**WHAT THIS TASK INVOLVES**:
Beginning with the first line of the data below, reproduce every line unchanged, ending with the line that holds "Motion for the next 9".

**AVAILABLE DATA**:

- - -

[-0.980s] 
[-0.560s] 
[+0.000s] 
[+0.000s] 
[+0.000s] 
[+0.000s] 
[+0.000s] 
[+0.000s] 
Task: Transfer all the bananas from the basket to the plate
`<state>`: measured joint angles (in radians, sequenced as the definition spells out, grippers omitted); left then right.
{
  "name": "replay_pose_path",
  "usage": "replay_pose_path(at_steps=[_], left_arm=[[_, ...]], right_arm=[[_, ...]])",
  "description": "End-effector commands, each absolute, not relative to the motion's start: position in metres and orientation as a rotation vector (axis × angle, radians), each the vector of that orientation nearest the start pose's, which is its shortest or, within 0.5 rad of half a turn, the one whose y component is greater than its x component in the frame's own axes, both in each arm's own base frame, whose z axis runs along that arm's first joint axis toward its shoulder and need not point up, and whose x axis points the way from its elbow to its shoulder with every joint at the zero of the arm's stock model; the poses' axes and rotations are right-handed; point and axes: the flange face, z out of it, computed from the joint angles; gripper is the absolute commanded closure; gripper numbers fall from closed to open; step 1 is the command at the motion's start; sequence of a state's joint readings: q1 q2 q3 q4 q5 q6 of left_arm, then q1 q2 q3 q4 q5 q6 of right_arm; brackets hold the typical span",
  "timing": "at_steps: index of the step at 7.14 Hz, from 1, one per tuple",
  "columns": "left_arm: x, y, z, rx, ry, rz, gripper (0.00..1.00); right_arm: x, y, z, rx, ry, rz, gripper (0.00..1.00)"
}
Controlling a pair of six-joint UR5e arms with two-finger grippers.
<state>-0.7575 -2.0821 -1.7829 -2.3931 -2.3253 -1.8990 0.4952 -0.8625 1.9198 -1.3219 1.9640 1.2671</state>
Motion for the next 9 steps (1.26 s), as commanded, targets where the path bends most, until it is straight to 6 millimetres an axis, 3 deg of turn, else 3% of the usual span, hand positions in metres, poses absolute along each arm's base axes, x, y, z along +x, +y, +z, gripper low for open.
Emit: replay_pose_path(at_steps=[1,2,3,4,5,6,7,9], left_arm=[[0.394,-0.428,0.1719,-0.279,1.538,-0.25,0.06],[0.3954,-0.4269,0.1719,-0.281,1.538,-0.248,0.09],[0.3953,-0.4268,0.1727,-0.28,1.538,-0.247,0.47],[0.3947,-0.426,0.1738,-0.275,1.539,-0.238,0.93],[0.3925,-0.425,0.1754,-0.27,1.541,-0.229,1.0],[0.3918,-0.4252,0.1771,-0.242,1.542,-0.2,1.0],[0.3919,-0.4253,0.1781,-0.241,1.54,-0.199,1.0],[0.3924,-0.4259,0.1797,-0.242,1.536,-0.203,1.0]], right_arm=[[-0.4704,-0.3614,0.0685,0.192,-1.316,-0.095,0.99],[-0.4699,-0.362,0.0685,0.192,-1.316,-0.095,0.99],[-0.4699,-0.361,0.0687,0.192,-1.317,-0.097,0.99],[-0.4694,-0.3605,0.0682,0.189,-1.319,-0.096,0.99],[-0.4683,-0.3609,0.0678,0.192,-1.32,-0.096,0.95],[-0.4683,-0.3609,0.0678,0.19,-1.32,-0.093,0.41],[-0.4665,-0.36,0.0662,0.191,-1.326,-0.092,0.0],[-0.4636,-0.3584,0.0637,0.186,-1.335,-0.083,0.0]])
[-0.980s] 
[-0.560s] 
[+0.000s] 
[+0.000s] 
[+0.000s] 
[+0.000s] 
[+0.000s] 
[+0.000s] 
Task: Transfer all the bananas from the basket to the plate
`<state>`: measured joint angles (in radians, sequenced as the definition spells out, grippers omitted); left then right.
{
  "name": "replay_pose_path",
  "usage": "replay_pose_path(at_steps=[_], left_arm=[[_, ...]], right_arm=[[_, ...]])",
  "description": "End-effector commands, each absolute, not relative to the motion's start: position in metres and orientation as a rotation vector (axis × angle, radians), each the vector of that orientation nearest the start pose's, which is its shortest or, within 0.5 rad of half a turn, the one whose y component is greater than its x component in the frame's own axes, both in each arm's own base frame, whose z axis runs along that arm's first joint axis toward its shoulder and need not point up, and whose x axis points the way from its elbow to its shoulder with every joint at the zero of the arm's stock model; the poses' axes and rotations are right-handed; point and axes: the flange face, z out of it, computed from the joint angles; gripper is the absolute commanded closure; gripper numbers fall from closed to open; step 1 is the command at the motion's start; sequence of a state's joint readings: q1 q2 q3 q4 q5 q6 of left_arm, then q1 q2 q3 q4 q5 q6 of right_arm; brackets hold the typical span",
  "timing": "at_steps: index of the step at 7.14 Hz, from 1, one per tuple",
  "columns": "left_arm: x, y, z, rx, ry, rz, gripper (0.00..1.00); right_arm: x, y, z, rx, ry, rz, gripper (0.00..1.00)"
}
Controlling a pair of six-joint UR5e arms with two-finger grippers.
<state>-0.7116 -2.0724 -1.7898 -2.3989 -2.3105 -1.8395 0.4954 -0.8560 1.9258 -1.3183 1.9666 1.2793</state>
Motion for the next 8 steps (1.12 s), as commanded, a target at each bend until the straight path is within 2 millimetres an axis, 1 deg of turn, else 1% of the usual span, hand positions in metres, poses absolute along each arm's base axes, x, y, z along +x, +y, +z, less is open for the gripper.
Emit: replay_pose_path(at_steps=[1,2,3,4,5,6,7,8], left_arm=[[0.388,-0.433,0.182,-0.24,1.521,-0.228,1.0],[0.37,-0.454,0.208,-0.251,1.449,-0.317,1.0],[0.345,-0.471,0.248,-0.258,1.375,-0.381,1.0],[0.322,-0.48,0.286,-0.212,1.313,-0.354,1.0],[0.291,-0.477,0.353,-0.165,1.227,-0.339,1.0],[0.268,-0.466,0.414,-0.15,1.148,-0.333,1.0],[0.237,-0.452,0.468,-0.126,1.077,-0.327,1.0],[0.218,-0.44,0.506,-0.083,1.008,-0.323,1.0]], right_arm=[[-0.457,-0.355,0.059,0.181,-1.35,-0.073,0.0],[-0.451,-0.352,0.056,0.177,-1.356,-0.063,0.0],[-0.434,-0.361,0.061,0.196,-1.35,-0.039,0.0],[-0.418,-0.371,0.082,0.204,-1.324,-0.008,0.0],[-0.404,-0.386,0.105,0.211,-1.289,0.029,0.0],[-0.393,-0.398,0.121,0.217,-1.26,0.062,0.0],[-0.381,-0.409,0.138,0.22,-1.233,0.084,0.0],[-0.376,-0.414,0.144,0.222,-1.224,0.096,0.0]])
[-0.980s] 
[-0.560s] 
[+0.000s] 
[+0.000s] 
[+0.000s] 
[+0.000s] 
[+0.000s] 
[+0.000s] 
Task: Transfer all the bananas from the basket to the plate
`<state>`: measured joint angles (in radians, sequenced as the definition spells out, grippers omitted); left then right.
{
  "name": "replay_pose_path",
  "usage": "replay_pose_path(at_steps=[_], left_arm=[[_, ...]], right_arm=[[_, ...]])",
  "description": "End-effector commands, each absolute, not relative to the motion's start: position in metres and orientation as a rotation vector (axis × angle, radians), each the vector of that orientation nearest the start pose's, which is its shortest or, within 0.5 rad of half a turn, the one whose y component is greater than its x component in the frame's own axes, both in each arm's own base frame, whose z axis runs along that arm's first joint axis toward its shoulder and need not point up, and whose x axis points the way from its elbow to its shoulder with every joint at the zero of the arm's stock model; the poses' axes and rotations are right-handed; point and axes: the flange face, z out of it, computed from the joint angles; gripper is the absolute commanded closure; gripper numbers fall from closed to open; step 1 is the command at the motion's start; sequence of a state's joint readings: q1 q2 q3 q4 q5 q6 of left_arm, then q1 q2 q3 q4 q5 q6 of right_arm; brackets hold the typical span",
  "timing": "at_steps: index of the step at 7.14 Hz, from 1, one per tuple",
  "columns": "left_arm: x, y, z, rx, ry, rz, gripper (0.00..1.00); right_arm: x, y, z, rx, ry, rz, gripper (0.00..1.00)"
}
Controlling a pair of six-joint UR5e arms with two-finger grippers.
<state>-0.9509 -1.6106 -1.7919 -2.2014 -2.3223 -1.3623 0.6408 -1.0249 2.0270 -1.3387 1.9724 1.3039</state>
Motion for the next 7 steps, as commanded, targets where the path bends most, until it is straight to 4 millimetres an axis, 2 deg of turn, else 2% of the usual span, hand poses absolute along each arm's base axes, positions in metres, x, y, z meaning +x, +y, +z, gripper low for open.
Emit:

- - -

**SOLUTION TO THE EXERCISE**:
[-0.980s] 
[-0.560s] 
[+0.000s] 
[+0.000s] 
[+0.000s] 
[+0.000s] 
[+0.000s] 
[+0.000s] 
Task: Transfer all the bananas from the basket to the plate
`<state>`: measured joint angles (in radians, sequenced as the definition spells out, grippers omitted); left then right.
{
  "name": "replay_pose_path",
  "usage": "replay_pose_path(at_steps=[_], left_arm=[[_, ...]], right_arm=[[_, ...]])",
  "description": "End-effector commands, each absolute, not relative to the motion's start: position in metres and orientation as a rotation vector (axis × angle, radians), each the vector of that orientation nearest the start pose's, which is its shortest or, within 0.5 rad of half a turn, the one whose y component is greater than its x component in the frame's own axes, both in each arm's own base frame, whose z axis runs along that arm's first joint axis toward its shoulder and need not point up, and whose x axis points the way from its elbow to its shoulder with every joint at the zero of the arm's stock model; the poses' axes and rotations are right-handed; point and axes: the flange face, z out of it, computed from the joint angles; gripper is the absolute commanded closure; gripper numbers fall from closed to open; step 1 is the command at the motion's start; sequence of a state's joint readings: q1 q2 q3 q4 q5 q6 of left_arm, then q1 q2 q3 q4 q5 q6 of right_arm; brackets hold the typical span",
  "timing": "at_steps: index of the step at 7.14 Hz, from 1, one per tuple",
  "columns": "left_arm: x, y, z, rx, ry, rz, gripper (0.00..1.00); right_arm: x, y, z, rx, ry, rz, gripper (0.00..1.00)"
}
Controlling a pair of six-joint UR5e arms with two-finger grippers.
<state>-0.7575 -2.0821 -1.7829 -2.3931 -2.3253 -1.8990 0.4952 -0.8625 1.9198 -1.3219 1.9640 1.2671</state>
Motion for the next 9 steps (1.26 s), as commanded, targets where the path bends most, until it is straight to 6 millimetres an axis, 3 deg of turn, else 3% of the usual span, hand positions in metres, poses absolute along each arm's base axes, x, y, z along +x, +y, +z, gripper low for open.

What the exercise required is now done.